▶ _WHAT IS EXPECTED_: Exactly retype the lines from the top of the data through the line containing "(311, 241): -8.9, -5.5, 7.9", leaving out every picture.

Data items
********

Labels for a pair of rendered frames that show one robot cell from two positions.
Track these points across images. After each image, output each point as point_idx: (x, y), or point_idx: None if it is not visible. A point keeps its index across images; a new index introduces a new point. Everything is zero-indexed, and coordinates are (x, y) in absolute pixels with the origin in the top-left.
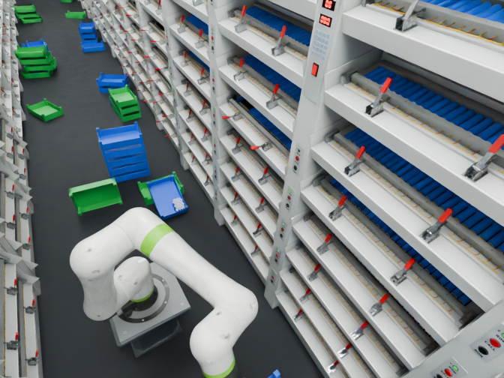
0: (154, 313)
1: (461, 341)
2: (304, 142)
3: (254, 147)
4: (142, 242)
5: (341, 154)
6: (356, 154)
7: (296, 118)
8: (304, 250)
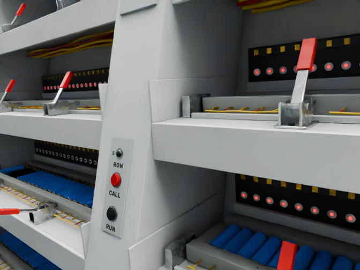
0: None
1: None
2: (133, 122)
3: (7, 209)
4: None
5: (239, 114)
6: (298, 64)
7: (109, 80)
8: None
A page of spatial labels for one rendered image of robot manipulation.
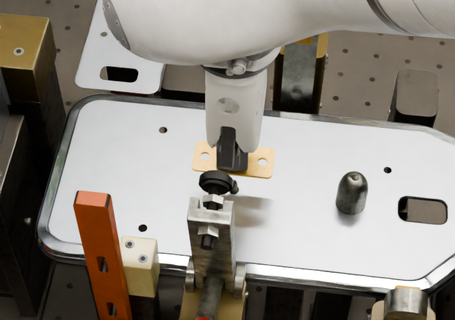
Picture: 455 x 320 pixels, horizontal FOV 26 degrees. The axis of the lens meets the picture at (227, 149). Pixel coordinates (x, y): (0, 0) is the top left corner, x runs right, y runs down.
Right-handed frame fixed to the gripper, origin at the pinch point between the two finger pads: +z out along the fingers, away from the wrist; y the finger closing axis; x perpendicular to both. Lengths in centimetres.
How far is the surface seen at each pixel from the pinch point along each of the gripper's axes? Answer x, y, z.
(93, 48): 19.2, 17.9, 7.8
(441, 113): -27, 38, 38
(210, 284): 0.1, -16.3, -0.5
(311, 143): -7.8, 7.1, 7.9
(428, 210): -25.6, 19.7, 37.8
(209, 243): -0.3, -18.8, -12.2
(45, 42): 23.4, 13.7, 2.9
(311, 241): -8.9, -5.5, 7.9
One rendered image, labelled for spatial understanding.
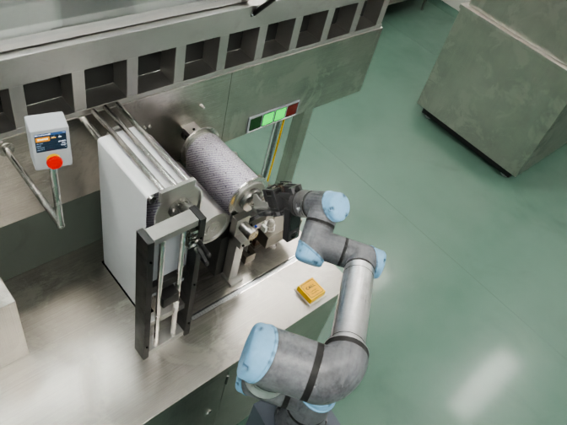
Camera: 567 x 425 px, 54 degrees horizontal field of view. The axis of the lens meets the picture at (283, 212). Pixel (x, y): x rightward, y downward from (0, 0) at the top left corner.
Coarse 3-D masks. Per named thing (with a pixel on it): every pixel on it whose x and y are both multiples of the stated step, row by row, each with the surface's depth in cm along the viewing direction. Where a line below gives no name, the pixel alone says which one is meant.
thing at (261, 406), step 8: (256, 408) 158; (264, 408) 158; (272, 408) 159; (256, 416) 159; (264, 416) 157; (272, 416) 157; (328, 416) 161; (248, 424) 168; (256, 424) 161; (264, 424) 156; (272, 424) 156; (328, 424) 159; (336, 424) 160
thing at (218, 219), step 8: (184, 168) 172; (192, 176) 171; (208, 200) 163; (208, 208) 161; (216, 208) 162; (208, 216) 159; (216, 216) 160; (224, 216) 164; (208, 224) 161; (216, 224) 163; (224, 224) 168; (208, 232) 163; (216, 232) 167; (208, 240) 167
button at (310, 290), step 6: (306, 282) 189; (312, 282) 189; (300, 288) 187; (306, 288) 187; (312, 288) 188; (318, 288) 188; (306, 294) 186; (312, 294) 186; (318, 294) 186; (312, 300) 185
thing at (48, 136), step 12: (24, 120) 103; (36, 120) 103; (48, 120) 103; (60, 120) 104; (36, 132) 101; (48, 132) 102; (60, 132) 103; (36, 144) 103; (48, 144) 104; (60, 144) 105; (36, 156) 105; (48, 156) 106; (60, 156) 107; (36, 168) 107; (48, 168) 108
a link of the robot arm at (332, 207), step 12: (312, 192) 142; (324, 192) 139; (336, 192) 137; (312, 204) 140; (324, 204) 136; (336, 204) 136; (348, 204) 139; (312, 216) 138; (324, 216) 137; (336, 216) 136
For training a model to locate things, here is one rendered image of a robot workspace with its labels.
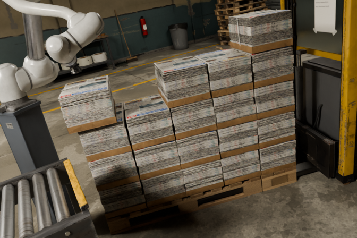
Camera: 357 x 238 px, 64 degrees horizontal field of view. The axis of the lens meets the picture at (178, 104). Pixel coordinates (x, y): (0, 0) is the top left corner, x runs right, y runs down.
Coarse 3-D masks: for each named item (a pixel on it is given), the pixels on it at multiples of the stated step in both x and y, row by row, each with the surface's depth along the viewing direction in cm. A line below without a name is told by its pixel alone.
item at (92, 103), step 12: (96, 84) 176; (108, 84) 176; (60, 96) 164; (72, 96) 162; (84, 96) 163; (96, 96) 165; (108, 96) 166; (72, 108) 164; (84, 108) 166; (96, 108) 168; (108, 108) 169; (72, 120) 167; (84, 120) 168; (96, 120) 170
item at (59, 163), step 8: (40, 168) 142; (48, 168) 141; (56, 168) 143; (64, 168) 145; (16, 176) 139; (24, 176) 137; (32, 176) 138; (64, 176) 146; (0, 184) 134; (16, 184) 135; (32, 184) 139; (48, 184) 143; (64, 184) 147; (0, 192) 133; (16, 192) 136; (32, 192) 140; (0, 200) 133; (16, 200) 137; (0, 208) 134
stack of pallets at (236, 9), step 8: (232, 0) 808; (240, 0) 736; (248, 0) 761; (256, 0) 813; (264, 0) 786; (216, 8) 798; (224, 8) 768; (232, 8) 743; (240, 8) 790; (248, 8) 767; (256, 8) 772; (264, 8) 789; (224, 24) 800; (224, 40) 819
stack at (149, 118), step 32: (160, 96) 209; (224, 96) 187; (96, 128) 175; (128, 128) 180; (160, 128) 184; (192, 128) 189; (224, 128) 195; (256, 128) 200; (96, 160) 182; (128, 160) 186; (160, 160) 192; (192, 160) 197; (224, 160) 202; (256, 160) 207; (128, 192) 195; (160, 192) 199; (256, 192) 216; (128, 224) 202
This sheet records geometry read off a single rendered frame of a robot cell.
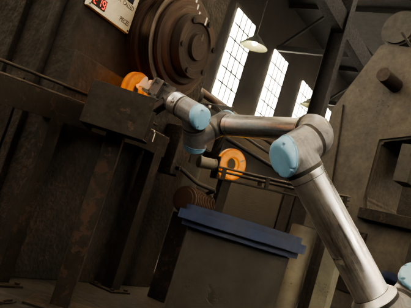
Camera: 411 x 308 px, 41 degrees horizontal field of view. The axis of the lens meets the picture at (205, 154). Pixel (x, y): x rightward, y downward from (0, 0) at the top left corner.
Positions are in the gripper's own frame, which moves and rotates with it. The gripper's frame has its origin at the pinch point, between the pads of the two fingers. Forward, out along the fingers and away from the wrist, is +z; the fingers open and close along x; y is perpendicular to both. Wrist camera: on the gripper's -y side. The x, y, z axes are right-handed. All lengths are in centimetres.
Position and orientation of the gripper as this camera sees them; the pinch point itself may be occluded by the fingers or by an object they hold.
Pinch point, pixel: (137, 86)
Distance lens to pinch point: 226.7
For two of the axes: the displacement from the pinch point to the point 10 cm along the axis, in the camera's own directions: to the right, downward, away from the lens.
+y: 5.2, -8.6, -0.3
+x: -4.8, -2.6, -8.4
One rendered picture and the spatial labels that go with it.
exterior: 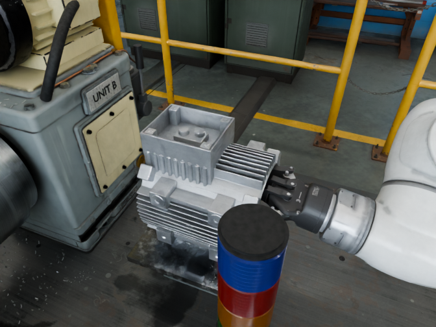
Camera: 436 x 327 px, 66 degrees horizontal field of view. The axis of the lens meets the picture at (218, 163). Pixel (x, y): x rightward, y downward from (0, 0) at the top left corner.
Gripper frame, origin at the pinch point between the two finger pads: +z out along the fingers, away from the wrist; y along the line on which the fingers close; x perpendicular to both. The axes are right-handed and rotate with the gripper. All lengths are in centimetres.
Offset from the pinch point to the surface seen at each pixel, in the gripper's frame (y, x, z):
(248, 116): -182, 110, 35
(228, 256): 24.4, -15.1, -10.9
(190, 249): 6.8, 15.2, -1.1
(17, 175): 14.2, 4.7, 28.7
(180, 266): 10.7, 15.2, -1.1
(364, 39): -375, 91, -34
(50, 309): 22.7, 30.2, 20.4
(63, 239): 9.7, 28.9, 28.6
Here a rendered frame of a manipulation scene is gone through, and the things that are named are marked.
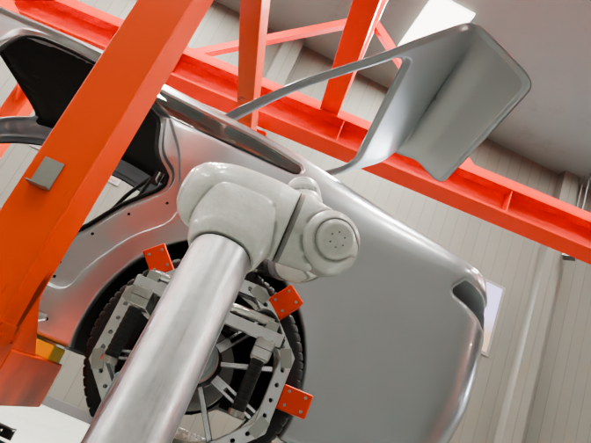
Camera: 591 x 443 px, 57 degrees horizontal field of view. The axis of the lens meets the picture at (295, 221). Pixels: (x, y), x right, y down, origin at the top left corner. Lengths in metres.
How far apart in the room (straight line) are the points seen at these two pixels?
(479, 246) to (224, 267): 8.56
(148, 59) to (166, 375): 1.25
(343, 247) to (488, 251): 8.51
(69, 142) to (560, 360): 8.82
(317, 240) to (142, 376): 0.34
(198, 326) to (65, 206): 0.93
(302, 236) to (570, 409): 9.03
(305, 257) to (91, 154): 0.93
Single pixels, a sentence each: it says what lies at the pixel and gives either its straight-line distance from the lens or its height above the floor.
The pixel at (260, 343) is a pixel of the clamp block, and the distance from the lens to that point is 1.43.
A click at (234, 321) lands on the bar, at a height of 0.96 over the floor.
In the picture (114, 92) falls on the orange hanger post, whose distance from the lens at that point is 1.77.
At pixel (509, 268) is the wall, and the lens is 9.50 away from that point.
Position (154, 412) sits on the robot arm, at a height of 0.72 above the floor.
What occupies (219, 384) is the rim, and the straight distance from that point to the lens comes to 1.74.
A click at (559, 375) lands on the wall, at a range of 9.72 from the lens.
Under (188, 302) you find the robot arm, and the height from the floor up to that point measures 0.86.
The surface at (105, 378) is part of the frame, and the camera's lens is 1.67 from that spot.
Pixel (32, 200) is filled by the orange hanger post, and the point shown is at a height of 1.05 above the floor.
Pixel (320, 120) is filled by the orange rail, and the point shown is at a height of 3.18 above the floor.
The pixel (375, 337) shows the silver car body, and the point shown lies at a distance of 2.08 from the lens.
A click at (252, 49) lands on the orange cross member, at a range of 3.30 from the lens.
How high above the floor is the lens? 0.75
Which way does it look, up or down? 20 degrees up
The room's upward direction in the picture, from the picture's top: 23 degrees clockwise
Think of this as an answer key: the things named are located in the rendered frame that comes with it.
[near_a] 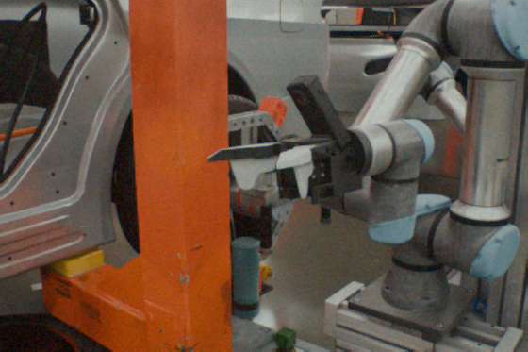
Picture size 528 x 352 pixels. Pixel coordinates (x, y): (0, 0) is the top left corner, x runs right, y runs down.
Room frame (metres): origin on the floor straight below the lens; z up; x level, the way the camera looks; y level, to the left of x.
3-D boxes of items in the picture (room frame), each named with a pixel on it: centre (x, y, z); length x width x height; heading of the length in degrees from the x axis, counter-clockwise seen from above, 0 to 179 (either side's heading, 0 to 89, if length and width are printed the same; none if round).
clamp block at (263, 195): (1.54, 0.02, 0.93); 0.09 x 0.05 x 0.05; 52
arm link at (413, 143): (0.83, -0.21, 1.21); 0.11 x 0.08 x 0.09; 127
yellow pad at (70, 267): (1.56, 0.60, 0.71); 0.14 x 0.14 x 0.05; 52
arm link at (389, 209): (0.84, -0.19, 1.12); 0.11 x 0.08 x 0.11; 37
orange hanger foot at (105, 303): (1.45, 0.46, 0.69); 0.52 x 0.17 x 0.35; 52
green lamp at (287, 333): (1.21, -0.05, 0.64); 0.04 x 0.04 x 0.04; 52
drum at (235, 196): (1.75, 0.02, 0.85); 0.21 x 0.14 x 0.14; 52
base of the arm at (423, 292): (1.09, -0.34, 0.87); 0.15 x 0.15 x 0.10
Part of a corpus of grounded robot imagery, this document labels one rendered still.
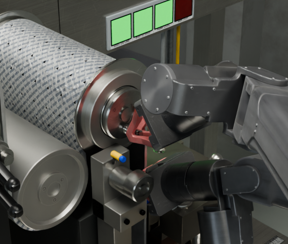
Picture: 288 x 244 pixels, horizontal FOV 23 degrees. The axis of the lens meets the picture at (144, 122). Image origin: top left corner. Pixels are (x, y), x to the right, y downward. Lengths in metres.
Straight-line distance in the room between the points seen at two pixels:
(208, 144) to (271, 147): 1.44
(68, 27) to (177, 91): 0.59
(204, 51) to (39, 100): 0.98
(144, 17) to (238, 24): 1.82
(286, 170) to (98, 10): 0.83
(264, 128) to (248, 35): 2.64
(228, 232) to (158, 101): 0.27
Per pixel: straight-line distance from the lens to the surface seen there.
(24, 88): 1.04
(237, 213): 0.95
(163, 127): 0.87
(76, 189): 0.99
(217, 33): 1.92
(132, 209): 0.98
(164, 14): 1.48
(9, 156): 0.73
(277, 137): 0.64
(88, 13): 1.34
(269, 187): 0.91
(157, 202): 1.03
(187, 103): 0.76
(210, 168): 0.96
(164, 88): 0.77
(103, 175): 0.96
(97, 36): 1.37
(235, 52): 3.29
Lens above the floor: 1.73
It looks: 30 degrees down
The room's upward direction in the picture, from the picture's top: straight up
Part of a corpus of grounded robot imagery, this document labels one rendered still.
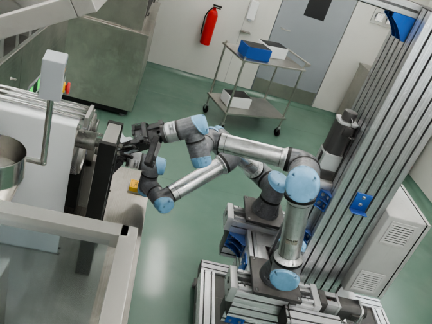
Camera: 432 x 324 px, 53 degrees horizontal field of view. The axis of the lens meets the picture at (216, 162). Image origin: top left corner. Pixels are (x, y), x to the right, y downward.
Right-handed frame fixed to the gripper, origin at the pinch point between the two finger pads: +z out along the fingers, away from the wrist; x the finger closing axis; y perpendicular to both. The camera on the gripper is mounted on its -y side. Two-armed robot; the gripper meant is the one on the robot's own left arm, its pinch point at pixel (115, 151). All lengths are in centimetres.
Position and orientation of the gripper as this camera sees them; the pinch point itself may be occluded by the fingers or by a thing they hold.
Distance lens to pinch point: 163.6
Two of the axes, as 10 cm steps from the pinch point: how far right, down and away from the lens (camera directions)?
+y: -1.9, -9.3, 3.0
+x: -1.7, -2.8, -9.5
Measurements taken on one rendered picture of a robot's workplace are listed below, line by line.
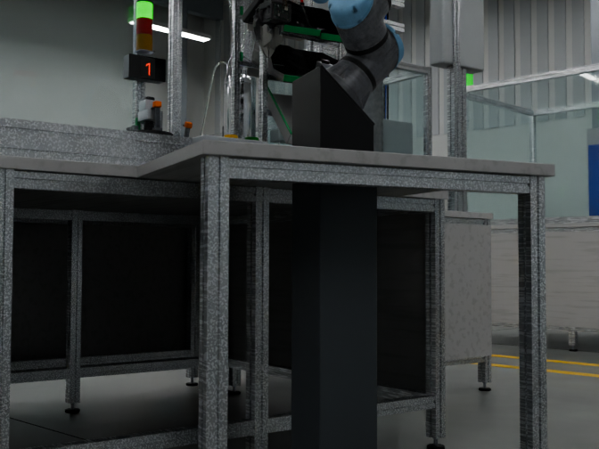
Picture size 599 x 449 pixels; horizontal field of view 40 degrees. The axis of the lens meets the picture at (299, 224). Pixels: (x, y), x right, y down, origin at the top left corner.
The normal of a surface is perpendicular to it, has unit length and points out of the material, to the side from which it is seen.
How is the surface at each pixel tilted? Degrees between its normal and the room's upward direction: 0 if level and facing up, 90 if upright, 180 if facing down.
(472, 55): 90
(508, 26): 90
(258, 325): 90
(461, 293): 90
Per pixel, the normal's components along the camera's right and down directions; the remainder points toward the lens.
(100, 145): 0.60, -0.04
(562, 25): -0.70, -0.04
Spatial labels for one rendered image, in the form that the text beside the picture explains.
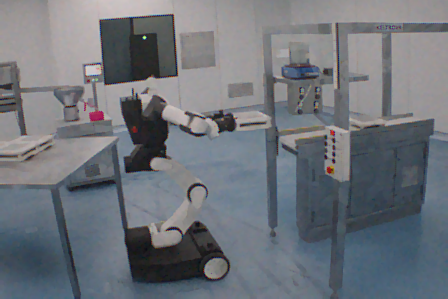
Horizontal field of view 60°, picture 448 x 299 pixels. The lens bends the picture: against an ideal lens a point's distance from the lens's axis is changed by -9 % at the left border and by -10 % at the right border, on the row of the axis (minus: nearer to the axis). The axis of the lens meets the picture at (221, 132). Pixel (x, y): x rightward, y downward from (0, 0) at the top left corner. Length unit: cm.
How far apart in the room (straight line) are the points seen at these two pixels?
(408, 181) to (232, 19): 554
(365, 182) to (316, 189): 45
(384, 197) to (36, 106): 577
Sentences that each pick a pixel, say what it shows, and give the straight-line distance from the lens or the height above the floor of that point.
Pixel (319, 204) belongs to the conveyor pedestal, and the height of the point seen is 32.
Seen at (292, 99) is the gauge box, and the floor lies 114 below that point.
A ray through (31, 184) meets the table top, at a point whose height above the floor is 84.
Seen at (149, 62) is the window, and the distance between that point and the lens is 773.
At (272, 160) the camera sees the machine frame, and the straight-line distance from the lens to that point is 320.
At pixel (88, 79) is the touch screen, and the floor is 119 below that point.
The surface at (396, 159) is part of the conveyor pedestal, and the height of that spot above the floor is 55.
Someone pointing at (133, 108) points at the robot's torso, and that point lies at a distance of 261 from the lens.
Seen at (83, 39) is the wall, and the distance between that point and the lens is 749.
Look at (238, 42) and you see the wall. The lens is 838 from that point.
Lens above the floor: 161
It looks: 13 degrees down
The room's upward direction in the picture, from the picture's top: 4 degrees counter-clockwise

********

▶ _RESPONSE AREA_:
Labels for a pair of rendered frames that show one robot cell from two positions.
Track these points across images. After each image, output each point as point_idx: (x, y), or point_idx: None if it is not visible. A point keeps its index across images; a new index introduces a new point. Everything is zero-indexed, and coordinates are (x, y) in absolute pixels with the origin in the top-left.
0: (154, 313)
1: (461, 341)
2: (304, 142)
3: (254, 147)
4: (142, 242)
5: (341, 154)
6: (356, 154)
7: (296, 118)
8: (304, 250)
0: None
1: None
2: (133, 122)
3: (7, 209)
4: None
5: (239, 114)
6: (298, 64)
7: (109, 80)
8: None
A page of spatial labels for one rendered image of robot manipulation.
Picture: 455 x 320 pixels, horizontal FOV 26 degrees. The axis of the lens meets the picture at (227, 149). Pixel coordinates (x, y): (0, 0) is the top left corner, x runs right, y runs down.
Right-handed frame fixed to the gripper, origin at the pinch point between the two finger pads: +z out along the fingers, away from the wrist; y the finger closing axis; x perpendicular to both. Lengths in centimetres.
How far is the surface seen at each pixel from the pinch point along each of the gripper's axes? Answer x, y, z.
(93, 48): 19.2, 17.9, 7.8
(441, 113): -27, 38, 38
(210, 284): 0.1, -16.3, -0.5
(311, 143): -7.8, 7.1, 7.9
(428, 210): -25.6, 19.7, 37.8
(209, 243): -0.3, -18.8, -12.2
(45, 42): 23.4, 13.7, 2.9
(311, 241): -8.9, -5.5, 7.9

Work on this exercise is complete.